どろっと溶け出して手首を伝うアイスを舌先でぺろりと舐める洋輔の仕草を見て、橋元さんはどこか気まずそうに視線を逸らした。
「んっ、当たった!」
ずいっとお日様に向かって洋輔が棒をかざすと。
彼の握りしめている木の棒の先に"ホームラン[1本当たり]"の文字が見えた。
「よっしゃ、俺これ取り替えて来るわ!」
返事も待たずに一目散に駆けていく洋輔の後ろ姿を、橋元さんと俺は並んでぽかんと見送った。
「なんかごめんね……いつもあんなでしょ、あいつ」
「謝るようなこと何もないよ。
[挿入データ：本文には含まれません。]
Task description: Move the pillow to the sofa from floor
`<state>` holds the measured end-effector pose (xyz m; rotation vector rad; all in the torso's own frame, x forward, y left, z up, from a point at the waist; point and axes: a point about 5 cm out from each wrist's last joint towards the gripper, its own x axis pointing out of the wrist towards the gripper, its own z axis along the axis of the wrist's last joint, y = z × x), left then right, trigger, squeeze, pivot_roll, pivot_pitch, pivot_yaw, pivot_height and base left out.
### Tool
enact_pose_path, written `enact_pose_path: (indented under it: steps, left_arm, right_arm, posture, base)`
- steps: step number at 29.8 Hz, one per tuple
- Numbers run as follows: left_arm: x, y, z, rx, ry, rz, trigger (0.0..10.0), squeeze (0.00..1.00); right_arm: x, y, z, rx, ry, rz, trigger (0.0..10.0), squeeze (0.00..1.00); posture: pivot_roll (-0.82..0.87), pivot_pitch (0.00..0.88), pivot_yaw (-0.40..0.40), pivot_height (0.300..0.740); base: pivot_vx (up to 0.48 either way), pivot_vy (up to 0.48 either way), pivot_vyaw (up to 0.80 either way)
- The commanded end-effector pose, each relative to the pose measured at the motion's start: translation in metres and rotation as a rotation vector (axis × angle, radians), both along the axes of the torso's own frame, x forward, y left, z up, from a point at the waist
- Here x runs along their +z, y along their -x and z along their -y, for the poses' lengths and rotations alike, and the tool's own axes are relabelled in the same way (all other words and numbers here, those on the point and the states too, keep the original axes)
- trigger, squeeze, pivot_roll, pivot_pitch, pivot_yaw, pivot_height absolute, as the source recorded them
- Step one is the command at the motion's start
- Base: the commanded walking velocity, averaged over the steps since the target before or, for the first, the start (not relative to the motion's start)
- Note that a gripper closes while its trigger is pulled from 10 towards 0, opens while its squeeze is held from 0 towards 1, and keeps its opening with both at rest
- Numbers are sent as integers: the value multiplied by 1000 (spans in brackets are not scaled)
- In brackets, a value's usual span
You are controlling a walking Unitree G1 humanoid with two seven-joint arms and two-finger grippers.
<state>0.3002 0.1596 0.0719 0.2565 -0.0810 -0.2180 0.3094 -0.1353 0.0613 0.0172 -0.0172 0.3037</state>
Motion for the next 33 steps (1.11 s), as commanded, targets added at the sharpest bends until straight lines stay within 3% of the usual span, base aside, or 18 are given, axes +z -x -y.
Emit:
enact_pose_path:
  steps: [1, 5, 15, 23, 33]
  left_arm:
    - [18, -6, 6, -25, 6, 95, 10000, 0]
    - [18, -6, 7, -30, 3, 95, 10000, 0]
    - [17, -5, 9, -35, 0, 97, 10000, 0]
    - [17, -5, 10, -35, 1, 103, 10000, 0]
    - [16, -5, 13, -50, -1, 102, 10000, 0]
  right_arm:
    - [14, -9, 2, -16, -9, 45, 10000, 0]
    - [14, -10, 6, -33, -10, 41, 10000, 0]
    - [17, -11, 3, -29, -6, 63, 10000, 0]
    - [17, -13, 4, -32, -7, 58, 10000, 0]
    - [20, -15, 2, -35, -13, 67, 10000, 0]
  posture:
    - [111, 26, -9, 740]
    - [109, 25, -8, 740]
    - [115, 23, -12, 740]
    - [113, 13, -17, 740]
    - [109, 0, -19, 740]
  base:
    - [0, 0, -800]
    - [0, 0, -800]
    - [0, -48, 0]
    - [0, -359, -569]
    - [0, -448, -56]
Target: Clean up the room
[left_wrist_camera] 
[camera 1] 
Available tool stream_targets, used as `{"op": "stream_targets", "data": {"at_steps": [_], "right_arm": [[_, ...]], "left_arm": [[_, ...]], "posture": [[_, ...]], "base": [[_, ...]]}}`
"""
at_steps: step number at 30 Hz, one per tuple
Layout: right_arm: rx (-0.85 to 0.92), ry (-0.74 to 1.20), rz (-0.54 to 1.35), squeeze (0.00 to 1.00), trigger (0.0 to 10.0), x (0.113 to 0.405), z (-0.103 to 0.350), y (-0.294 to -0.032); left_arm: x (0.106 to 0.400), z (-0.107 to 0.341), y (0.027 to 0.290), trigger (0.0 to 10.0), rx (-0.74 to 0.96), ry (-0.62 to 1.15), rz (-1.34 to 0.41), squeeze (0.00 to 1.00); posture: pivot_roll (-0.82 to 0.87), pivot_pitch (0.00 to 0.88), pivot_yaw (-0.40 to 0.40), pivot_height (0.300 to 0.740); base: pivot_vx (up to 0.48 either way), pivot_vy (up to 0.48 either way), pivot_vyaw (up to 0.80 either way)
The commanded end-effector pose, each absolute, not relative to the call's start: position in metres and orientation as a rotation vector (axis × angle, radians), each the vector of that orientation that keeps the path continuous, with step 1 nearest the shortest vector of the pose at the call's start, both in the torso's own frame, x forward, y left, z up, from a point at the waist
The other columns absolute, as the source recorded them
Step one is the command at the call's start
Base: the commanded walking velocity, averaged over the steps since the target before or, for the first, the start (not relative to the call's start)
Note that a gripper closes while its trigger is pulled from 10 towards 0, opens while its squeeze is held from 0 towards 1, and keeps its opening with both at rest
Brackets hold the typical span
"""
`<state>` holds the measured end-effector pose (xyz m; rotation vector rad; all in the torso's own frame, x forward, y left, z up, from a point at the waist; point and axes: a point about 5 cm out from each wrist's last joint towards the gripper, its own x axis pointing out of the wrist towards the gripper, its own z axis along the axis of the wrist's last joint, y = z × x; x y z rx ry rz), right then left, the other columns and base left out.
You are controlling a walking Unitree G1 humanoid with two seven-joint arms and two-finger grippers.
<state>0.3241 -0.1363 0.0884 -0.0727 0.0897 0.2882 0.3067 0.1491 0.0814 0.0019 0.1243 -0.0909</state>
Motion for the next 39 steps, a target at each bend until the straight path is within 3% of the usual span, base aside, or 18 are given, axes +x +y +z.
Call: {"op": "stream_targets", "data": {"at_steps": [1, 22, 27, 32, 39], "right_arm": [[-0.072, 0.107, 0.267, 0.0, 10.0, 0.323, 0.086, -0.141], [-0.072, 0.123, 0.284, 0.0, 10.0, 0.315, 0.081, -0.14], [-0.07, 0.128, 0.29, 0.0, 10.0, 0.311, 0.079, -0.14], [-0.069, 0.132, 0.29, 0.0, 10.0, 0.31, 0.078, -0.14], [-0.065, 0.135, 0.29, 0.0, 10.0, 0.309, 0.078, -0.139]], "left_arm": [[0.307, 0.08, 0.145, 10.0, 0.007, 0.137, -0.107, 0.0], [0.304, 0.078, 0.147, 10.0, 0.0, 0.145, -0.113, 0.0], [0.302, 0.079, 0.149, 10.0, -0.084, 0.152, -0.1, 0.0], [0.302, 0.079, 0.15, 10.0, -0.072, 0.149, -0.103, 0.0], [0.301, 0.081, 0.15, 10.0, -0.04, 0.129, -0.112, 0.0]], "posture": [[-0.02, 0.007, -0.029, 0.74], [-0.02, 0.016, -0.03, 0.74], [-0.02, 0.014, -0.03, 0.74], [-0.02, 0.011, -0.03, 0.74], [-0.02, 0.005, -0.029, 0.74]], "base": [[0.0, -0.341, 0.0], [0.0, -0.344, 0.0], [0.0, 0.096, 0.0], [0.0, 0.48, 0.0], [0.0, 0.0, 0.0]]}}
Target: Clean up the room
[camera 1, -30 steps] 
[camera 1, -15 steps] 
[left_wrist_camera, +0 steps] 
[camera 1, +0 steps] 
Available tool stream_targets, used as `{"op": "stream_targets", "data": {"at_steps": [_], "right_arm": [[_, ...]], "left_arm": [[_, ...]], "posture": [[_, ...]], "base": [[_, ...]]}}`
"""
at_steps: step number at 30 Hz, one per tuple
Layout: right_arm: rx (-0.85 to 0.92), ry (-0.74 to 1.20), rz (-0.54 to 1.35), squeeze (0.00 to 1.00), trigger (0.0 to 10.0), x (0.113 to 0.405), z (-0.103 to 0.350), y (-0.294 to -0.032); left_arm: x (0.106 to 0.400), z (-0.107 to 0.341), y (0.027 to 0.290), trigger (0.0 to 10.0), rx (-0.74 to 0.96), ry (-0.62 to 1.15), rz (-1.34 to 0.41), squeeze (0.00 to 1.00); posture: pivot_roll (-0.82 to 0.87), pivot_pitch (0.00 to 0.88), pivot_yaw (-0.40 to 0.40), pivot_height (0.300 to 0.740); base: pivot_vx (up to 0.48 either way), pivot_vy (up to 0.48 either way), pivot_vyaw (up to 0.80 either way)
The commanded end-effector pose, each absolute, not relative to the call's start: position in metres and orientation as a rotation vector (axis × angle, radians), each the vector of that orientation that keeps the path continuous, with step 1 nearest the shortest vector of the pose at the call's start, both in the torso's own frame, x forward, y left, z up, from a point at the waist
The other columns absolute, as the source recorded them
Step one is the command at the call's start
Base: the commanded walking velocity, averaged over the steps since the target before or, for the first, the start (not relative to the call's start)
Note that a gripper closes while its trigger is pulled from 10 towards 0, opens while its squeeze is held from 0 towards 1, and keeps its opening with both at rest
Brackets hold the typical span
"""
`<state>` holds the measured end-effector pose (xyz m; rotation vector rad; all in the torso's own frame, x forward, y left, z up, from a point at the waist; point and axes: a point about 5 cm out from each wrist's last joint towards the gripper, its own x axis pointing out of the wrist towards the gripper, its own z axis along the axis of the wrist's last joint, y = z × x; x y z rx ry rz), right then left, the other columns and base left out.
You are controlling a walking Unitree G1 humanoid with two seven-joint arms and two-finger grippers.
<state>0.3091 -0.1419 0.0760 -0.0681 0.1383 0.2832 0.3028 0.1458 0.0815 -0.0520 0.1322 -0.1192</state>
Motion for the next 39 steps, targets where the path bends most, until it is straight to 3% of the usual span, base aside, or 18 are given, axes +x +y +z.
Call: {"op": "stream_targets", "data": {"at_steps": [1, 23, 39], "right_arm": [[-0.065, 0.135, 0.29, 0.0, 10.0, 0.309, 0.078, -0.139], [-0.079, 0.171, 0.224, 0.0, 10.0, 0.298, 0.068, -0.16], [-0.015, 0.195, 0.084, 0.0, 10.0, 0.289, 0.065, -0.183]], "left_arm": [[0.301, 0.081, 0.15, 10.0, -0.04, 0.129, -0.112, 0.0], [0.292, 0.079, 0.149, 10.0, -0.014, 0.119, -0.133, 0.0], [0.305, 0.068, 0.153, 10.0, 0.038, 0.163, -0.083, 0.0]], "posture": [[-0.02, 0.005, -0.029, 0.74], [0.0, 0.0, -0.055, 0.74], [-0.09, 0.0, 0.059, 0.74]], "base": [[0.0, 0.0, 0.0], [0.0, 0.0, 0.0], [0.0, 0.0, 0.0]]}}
面白いし、いい奴だよ」
俺の言葉を聞いて橋元さんは少しほっとしたような顔をした。
握ったままのアイスの棒を見つめながら、ぽつりと呟いた。
「こんな風に帰り道にコンビニ寄ってアイス買ってさ、帰り道に友達と他愛ない話するとか……俺には一生来ないと思ってた」
「そうなの?」
「うん。今、勿体無いくらい幸せだって思ってる」
「そっか」
ハラハラと舞い始めた紙吹雪を見上げて、橋元さんがふと表情を綻ばせる。